In the past 10 years, a startling number of PBA champions from all corners of the globe have multiplied rapidly. On March 15, the WSOB XI PBA World Championship was one of the last live sporting events on national TV before the COVID-19 shutdown. Fittingly, Australian Jason Belmonte won his record 13th major title in Las Vegas on FS1. 

Belmonte had one PBA title and no majors before the first WSOB in 2009. Today, the five-time PBA Player of the Year has 24 titles and kids all over the world emulating his revolutionary two-handed bowling style as they fall in love with the sport. 

For the PBA moving forward during this pandemic, in order to provide fans action and players opportunities, we may look to bowling's own history for inspiration. Before the PBA was formed, bowlers were TV stars during the advent of the medium, participating in weekly one-on-one challenge matches or "Make That Spare" game-show-type presentations. 
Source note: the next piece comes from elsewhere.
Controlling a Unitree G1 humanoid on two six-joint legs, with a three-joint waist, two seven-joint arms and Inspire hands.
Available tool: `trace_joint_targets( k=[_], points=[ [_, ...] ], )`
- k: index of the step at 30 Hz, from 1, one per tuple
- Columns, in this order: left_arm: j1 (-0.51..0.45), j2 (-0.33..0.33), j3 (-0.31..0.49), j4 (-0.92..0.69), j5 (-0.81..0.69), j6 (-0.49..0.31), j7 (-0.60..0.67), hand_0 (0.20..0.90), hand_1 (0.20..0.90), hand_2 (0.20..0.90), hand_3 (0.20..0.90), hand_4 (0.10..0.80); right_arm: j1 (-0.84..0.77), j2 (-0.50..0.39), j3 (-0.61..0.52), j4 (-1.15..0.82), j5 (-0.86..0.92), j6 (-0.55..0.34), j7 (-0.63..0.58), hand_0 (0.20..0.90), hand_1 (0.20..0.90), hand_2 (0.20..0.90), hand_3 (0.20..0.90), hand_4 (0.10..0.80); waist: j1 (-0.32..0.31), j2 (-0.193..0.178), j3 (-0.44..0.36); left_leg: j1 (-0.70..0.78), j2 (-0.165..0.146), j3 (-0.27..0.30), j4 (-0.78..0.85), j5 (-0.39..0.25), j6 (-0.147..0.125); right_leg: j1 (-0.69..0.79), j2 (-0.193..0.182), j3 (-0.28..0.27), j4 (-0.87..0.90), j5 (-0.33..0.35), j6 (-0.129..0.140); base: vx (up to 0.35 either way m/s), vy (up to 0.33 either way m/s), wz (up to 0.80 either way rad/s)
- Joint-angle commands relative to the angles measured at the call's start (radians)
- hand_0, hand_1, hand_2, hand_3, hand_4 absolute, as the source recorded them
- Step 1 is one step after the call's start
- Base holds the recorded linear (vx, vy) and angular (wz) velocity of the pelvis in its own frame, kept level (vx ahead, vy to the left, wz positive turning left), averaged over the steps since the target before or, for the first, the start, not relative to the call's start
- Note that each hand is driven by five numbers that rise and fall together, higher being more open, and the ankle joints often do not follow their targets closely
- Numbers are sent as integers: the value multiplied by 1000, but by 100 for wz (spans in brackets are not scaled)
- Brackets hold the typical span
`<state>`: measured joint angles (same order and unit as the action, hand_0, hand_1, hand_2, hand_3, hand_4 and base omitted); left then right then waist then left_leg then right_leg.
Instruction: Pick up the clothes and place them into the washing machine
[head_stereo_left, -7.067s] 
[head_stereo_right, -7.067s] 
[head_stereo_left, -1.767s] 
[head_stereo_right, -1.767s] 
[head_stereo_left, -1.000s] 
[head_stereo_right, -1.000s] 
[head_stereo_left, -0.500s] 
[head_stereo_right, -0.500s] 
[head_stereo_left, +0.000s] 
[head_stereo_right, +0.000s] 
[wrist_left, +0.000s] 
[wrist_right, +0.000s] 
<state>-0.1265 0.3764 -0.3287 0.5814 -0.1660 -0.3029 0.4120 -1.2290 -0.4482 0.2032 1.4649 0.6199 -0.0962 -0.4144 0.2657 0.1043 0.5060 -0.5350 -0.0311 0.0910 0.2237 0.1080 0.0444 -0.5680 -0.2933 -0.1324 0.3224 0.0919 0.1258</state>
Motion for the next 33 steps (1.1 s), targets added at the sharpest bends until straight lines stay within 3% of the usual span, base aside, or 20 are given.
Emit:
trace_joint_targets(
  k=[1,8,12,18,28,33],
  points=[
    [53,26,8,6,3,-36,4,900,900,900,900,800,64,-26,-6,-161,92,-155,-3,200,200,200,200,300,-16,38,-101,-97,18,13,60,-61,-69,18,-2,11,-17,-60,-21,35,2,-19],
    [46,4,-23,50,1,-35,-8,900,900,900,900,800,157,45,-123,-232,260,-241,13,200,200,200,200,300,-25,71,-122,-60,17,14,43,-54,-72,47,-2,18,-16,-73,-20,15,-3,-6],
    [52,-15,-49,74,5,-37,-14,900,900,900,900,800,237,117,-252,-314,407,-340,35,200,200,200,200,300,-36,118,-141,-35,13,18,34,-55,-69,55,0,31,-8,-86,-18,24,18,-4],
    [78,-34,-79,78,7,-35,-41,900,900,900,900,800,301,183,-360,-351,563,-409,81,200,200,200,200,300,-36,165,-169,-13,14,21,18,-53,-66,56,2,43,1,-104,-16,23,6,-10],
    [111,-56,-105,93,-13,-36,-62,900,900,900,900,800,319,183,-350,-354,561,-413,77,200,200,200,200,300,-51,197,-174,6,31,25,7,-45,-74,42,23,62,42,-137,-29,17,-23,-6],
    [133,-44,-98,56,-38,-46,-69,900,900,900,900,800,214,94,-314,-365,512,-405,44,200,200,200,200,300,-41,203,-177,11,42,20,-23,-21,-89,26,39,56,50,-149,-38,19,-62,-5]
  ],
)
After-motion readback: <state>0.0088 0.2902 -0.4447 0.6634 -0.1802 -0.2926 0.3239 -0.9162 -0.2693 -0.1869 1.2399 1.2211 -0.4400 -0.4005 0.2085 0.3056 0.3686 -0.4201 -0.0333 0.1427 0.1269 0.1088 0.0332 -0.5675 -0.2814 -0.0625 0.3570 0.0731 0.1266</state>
Bowling is uniquely positioned and flexible enough to bring top talent and compelling competition to large audiences on TV, despite today’s safety concerns. Bowling can reduce itself to one pair of lanes, with just two players keeping distance and a small TV production team bringing audiences the action. Limiting spectators is not a huge concern given the fact that pro bowling has never relied on gate as a primary funding mechanism. 

Other sports are now being challenged in those areas. Draconian solutions can be scary. But as the PBA WSOB attests, the call to action can result in something even more beautiful. 

(Tom Clark is the Commissioner of the Professional Bowlers Association. He has been with the PBA since 2008).